▶ [EXERCISE REQUIREMENTS]
From the entries below, transcribe exactly the lines between the line holding "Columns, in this" and the line holding "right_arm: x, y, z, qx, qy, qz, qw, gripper", inclusive; skip all other lines.
=== Section Start ===
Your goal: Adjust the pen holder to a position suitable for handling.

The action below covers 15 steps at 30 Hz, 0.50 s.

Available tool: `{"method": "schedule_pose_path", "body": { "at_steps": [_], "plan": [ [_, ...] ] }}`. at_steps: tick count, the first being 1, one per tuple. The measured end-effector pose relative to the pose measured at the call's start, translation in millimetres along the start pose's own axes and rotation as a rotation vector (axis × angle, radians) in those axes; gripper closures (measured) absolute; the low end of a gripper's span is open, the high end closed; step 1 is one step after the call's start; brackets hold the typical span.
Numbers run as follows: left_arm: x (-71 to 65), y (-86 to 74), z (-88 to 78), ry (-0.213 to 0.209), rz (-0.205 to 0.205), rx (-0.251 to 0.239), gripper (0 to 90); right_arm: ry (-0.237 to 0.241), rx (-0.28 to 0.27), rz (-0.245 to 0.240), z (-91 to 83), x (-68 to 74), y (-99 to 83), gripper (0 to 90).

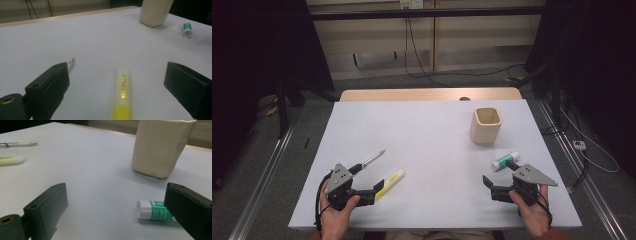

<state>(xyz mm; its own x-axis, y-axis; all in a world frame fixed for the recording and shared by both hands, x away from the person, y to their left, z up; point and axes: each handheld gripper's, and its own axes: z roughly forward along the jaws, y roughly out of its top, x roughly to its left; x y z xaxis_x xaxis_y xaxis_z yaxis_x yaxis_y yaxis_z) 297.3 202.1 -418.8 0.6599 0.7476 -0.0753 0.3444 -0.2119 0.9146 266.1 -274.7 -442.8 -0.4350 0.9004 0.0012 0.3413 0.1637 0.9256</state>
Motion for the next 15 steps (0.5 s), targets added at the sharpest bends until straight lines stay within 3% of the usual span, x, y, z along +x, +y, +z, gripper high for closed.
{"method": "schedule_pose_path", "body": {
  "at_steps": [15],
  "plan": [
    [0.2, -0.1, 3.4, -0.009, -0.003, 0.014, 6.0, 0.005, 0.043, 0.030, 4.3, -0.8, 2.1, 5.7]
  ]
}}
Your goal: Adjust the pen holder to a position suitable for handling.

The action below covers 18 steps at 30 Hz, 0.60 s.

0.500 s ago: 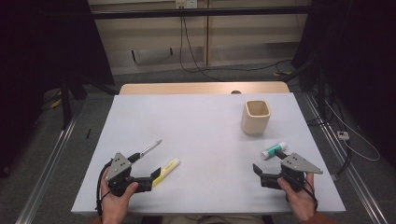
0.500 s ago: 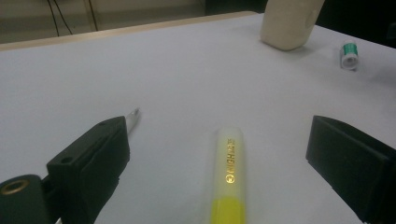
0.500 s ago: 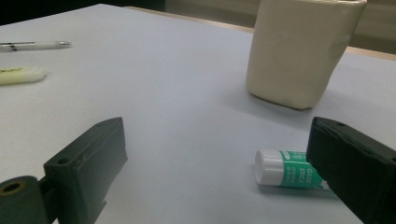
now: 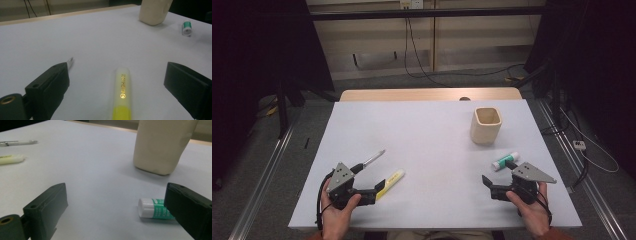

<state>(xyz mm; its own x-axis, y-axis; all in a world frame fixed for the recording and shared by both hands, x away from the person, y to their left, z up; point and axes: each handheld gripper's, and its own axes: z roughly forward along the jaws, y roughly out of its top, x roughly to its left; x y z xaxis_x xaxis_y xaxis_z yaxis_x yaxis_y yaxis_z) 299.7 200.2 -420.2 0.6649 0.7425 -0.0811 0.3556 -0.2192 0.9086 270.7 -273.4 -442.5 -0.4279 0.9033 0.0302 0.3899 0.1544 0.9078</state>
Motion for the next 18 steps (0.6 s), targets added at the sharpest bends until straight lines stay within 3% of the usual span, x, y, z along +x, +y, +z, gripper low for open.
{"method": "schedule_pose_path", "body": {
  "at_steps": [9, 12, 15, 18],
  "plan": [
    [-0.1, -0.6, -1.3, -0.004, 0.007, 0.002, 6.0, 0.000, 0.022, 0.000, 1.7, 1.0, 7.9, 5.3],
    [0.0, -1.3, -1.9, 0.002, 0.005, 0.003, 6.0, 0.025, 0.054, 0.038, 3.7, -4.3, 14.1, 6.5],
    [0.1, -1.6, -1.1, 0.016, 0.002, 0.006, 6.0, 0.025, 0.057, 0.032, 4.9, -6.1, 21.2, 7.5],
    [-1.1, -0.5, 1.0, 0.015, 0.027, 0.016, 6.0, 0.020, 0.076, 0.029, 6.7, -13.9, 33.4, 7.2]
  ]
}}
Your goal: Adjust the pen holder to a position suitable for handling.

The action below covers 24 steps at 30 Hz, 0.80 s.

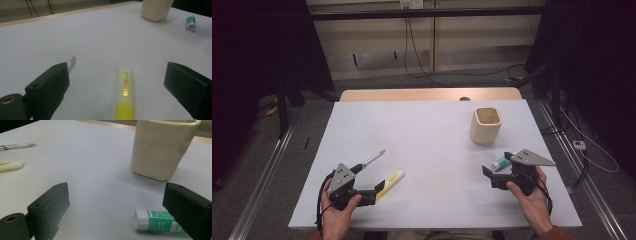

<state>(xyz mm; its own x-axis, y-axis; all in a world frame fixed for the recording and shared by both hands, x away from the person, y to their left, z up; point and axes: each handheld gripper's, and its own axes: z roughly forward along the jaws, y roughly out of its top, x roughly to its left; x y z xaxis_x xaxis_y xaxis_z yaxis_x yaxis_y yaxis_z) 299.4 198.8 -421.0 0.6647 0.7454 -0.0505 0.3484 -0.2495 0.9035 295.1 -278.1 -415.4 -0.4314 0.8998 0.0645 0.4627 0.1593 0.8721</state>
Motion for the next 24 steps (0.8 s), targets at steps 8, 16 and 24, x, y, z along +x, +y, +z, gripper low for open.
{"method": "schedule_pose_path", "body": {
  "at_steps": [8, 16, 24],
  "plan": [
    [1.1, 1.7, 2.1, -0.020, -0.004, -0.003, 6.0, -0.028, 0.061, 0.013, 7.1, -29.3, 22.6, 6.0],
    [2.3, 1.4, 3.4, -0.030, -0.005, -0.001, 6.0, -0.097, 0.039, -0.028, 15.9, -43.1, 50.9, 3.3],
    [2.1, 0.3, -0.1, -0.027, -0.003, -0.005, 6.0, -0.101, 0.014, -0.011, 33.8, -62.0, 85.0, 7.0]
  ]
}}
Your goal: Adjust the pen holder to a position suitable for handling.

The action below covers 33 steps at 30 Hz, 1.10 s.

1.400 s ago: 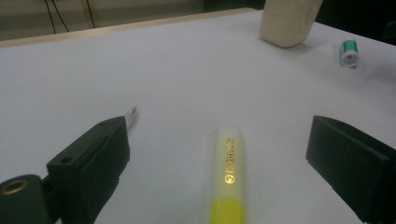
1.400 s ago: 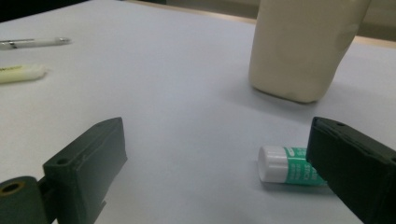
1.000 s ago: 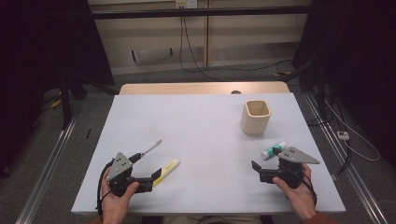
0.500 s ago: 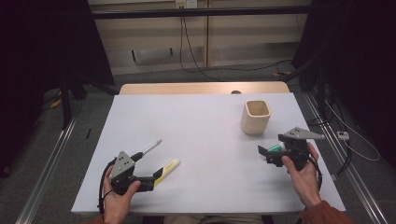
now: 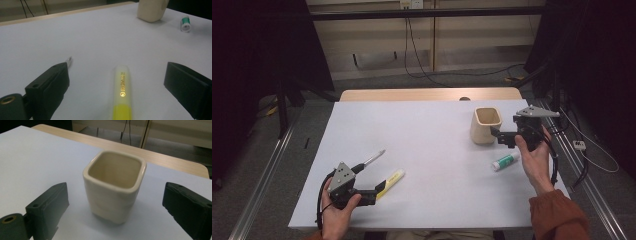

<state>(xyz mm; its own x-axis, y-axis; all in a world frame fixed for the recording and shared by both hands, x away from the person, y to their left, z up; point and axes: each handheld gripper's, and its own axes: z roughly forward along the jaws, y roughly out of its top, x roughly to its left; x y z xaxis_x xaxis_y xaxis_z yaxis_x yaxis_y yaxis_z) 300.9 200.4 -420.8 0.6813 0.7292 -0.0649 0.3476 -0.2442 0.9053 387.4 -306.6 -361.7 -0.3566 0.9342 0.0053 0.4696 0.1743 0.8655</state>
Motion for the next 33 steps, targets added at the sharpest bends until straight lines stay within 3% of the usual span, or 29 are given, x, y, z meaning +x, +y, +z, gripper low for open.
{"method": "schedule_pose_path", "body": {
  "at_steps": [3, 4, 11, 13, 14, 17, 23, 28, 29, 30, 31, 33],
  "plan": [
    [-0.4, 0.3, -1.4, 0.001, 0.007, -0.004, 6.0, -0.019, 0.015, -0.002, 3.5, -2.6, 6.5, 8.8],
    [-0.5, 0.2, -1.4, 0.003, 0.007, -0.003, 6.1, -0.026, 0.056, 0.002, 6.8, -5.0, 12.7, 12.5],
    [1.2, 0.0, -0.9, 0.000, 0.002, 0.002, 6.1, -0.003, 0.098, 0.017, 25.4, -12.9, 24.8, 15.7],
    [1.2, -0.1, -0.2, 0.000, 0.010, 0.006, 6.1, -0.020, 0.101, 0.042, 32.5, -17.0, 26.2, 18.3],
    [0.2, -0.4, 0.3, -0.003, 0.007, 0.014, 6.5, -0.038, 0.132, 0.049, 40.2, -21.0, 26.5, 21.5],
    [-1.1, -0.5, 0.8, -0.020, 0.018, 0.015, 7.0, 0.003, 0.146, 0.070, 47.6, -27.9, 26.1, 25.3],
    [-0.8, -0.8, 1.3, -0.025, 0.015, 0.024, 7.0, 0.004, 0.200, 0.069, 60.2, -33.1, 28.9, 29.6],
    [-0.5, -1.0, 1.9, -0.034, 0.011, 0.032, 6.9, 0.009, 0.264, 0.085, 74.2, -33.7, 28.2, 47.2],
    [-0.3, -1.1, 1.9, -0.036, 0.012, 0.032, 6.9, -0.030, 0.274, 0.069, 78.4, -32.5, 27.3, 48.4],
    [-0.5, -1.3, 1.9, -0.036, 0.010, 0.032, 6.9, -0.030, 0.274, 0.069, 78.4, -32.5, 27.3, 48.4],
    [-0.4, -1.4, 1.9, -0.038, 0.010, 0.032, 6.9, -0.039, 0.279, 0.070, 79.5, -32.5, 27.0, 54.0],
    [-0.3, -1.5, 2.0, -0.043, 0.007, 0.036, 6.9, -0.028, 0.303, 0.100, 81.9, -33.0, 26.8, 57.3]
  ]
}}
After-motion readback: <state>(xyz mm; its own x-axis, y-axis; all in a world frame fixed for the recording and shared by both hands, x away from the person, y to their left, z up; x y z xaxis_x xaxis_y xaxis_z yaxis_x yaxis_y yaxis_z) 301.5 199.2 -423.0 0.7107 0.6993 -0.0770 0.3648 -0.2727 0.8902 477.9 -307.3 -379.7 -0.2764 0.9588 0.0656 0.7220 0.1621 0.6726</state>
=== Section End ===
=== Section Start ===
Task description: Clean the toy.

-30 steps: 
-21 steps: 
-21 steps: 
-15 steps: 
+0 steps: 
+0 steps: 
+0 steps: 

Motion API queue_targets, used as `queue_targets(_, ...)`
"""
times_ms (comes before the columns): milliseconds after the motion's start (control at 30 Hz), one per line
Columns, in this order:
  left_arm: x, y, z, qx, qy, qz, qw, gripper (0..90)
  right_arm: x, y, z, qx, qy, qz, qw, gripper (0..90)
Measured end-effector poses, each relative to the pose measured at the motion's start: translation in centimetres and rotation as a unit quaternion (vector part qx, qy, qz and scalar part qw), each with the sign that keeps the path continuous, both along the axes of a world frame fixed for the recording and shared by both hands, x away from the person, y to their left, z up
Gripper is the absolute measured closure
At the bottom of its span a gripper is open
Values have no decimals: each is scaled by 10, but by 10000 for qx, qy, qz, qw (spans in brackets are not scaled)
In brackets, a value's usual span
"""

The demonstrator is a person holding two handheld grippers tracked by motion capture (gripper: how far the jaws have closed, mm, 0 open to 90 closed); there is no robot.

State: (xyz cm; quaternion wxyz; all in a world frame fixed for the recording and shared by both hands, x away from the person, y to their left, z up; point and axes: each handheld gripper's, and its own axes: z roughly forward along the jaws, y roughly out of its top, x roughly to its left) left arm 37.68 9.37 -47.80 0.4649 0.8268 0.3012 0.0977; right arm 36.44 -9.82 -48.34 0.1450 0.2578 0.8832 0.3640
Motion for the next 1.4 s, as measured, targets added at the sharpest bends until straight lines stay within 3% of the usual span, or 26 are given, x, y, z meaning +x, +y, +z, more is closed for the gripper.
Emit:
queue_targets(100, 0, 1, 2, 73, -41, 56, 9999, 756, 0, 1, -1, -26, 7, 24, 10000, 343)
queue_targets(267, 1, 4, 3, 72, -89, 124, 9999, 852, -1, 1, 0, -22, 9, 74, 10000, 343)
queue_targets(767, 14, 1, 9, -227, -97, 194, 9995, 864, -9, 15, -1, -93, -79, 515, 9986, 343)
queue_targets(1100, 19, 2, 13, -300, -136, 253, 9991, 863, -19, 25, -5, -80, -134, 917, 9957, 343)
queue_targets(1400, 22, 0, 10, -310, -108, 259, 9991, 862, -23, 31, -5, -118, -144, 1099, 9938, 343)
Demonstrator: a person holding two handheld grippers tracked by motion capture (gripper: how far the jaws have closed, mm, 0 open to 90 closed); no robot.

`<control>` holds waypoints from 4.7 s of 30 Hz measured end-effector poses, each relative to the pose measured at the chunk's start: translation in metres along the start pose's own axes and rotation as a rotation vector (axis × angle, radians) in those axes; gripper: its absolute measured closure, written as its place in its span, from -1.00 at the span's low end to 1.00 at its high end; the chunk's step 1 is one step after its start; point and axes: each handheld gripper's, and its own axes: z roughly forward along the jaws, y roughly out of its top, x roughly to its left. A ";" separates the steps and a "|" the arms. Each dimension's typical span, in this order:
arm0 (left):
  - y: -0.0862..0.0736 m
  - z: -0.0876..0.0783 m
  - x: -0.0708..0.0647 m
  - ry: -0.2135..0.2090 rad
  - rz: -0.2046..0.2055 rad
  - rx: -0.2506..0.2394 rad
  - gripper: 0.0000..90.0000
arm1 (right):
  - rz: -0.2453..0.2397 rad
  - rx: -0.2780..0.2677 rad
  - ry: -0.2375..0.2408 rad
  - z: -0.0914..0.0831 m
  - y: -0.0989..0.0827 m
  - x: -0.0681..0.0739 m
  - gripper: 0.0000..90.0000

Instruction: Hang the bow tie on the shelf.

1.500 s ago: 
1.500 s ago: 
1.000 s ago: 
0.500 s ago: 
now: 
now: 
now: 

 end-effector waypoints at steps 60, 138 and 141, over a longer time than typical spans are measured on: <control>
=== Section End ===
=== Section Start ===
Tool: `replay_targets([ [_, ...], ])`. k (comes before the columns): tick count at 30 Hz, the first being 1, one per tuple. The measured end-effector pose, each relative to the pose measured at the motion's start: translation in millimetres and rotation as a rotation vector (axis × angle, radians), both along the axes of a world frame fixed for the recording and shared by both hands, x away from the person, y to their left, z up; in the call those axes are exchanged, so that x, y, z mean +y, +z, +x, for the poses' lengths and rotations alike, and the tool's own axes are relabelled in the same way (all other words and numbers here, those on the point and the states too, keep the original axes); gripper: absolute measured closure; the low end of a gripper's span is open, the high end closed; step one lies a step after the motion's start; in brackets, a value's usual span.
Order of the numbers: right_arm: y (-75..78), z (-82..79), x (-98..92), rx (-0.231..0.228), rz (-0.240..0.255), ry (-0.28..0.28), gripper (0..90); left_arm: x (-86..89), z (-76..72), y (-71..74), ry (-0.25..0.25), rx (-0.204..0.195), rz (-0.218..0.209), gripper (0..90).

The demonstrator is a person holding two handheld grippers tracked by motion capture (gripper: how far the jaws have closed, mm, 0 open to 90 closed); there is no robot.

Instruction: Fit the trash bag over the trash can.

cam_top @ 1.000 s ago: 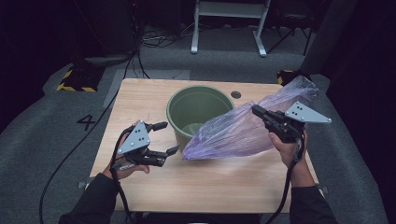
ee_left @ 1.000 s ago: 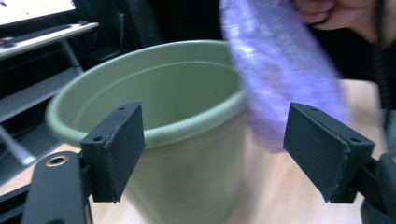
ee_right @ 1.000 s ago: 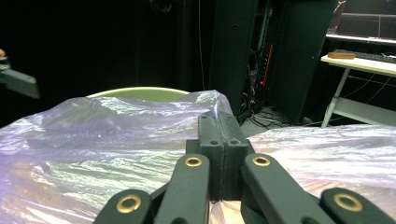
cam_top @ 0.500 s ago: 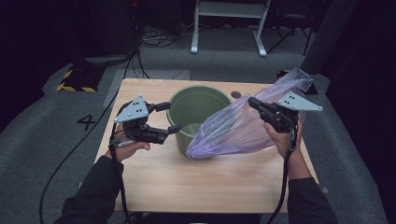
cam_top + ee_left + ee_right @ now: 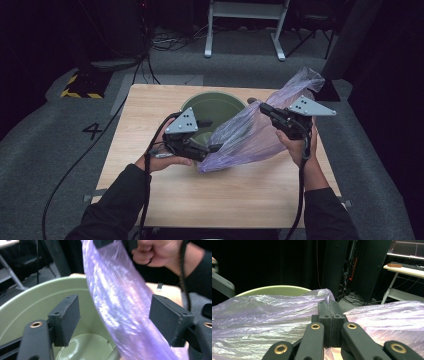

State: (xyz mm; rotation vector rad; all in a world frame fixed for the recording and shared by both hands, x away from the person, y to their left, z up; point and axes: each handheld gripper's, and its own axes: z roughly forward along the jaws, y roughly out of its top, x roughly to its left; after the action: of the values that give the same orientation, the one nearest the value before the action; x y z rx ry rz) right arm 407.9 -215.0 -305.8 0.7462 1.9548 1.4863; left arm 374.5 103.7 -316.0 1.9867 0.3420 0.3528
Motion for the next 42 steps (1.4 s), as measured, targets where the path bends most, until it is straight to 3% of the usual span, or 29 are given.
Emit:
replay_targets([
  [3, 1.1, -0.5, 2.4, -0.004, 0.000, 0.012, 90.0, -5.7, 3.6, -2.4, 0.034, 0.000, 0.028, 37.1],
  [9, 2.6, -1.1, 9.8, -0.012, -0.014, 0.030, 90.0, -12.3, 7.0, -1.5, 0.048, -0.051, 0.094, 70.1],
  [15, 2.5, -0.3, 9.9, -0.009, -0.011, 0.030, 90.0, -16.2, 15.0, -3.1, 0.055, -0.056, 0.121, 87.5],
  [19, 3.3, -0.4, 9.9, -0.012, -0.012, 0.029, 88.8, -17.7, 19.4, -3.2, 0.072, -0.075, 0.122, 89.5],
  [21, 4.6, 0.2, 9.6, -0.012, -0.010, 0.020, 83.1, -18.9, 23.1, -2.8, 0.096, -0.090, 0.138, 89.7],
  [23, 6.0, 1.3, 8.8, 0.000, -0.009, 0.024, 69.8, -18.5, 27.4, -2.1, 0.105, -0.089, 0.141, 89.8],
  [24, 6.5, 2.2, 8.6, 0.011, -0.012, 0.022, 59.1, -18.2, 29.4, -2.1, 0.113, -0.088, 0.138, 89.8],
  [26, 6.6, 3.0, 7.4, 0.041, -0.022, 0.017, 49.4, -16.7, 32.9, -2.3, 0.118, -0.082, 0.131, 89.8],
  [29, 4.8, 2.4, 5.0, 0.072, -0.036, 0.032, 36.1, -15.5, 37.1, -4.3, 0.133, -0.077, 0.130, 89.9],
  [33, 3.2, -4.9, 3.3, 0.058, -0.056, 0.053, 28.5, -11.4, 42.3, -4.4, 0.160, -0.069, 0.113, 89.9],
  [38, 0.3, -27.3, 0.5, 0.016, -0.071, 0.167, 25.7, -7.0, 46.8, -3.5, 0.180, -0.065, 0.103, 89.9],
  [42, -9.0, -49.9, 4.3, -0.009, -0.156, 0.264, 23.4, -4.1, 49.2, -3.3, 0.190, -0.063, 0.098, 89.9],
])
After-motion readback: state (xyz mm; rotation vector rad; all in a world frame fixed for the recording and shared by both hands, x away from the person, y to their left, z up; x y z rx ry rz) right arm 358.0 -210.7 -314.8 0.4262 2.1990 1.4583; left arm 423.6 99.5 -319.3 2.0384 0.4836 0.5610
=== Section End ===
▶ [RESULT FOR THIS TASK]
Columns, in this order:
  left_arm: x, y, z, qx, qy, qz, qw, gripper (0..90)
  right_arm: x, y, z, qx, qy, qz, qw, gripper (0..90)

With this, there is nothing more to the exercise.